Nel recente incontro al Ministero tra il Miur e i Sindacati, in merito alla Carta del Docente che permette di avere 500 euro una tantum per docente, sono emerse diverse novità che riguardano i destinatari del Bonus e le modalità con cui andrà speso.

Stando a quanto emerso dalla riunione, il Ministero ha stabilito che le cifre che non saranno spese dai 500 euro totali potranno essere spese al massimo entro i 2 anni e potrà essere cumulabile con l’importo dell’anno successivo solo per un anno; la somma non spesa nell’anno 2016/2017 dovrà però essere spesa entro la fine dell’anno scolastico 2017/2018., inoltre gli importi non spesi nell’anno scolastico 2016-2017 saranno riaccreditati nel borsellino del docente entro fine anno, ma dovranno essere spesi necessariamente entro il 31 agosto 2018, altrimenti saranno persi.
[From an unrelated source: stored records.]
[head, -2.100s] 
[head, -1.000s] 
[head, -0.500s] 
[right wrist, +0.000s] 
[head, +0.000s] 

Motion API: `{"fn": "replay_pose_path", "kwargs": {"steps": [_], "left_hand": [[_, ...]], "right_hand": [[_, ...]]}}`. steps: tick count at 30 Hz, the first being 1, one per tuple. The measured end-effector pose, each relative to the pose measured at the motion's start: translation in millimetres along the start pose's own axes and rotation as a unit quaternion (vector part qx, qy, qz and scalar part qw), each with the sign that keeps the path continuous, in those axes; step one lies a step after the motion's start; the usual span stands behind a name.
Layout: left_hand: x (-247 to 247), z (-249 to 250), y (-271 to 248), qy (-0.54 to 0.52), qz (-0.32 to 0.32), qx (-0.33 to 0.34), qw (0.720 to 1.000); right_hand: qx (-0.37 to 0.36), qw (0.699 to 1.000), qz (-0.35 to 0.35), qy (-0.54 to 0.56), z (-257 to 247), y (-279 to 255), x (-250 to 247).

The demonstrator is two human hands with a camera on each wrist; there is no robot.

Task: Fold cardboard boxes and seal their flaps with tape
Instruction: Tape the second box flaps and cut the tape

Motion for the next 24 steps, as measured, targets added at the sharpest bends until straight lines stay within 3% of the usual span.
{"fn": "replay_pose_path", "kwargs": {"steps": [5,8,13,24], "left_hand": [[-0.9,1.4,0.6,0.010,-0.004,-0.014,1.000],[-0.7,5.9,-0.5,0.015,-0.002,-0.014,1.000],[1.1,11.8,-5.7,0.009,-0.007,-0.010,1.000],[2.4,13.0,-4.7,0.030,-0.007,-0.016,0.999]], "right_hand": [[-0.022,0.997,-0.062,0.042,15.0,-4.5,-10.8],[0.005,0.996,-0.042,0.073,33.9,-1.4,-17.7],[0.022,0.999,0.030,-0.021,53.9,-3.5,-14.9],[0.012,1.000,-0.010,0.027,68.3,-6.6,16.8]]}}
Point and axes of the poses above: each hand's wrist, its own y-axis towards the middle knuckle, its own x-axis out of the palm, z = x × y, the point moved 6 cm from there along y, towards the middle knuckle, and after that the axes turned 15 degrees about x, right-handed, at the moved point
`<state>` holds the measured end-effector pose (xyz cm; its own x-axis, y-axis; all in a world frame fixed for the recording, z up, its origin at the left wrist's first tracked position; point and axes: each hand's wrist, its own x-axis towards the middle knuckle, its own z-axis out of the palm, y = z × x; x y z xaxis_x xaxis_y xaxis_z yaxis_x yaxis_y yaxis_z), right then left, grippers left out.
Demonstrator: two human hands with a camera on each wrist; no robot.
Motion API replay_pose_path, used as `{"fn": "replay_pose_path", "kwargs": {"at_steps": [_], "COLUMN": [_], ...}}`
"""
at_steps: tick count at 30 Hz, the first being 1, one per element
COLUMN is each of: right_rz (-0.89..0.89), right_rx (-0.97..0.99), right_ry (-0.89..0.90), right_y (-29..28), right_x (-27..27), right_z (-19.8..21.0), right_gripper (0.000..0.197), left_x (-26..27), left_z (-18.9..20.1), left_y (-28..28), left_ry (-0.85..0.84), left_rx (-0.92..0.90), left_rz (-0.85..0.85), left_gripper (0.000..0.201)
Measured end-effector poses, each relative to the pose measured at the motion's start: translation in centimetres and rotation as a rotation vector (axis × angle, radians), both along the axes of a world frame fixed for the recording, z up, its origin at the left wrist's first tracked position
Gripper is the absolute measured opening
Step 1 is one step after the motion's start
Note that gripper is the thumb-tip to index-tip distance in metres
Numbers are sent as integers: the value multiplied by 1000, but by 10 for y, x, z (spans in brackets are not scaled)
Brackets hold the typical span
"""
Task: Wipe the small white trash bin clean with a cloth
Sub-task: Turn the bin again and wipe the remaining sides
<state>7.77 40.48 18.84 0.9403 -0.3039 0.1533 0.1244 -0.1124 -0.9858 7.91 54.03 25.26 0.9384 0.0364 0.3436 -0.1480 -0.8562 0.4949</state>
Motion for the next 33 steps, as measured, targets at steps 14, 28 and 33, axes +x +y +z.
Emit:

Per quanto riguarda gli educatori, che non hanno ricevuto i 500 euro del 2017/18, preso atto del contenzioso in atto, l’amministrazione si riserva di dare una risposta dopo aver fatto le necessarie verifiche.

Il limite del 30 ottobre per la registrazione dei neoassunti o di chi non si era registrato non è tassativo, la possibilità di registrarsi rimane aperta anche nel corso dell’anno scolastico 2017/18.

Secondo i dati del monitoraggio sulla carta del Docente, il Bonus è stata un’iniziativa molto apprezzata dai docenti e la maggior parte dei fondi messi a disposizione è stata spesa: dati:

·       635.098 docenti registrati in piattaforma, pari all’87% del totale

·       euro 256.534.568,71 l’importo validato, cioè l’80,79% di quello utilizzabile

·       euro 317.549.000 l’ammontare del fondo utilizzabile (635.098 x 500).